▼

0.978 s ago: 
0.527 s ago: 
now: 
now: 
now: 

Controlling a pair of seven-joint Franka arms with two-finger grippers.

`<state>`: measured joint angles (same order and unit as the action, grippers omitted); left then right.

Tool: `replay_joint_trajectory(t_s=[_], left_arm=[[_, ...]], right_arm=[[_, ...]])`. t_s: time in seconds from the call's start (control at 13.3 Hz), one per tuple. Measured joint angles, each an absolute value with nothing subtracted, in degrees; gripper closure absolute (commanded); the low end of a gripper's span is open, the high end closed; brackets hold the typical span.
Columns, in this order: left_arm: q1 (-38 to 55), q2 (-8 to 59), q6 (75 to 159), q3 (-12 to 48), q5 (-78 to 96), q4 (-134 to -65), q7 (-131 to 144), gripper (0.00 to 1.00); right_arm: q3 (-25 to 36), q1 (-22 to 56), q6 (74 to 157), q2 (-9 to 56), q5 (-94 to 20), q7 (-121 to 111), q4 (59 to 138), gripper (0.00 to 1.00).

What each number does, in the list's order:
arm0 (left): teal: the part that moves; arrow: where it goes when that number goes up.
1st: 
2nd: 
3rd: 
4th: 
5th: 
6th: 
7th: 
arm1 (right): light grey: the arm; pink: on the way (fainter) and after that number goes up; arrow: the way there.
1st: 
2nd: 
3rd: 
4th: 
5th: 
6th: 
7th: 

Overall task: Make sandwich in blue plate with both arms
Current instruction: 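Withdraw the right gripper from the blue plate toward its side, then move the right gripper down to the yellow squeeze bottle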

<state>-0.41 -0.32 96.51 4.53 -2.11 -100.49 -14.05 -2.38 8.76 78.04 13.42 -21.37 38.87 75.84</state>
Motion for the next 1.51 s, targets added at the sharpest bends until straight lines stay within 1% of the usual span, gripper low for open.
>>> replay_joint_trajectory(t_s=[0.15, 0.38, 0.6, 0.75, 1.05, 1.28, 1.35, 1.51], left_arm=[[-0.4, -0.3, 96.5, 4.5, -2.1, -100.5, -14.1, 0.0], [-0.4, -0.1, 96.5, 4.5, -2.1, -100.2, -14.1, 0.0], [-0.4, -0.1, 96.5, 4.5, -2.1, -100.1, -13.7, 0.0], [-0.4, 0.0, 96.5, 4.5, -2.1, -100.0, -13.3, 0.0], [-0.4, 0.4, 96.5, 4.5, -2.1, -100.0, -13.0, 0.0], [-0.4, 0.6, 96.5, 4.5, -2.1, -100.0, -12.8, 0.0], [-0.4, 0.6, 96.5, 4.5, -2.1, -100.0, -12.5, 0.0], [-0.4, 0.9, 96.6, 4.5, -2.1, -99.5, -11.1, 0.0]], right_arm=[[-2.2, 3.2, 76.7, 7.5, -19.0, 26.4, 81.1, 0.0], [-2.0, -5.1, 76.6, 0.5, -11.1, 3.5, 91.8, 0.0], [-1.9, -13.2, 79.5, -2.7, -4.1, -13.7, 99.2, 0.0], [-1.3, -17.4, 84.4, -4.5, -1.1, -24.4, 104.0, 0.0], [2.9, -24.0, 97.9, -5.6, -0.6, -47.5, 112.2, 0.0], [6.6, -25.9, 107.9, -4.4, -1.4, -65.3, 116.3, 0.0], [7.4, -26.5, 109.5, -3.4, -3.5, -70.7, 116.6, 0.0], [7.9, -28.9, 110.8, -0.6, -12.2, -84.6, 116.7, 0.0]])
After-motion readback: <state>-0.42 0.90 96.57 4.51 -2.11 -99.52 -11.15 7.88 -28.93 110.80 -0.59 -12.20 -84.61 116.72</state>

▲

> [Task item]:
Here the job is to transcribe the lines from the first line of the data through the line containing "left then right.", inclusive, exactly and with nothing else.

> [Response to the exercise]:
0.978 s ago: 
0.527 s ago: 
now: 
now: 
now: 

Controlling a pair of seven-joint Franka arms with two-finger grippers.

`<state>`: measured joint angles (same order and unit as the action, grippers omitted); left then right.

The answer, as written, is complete.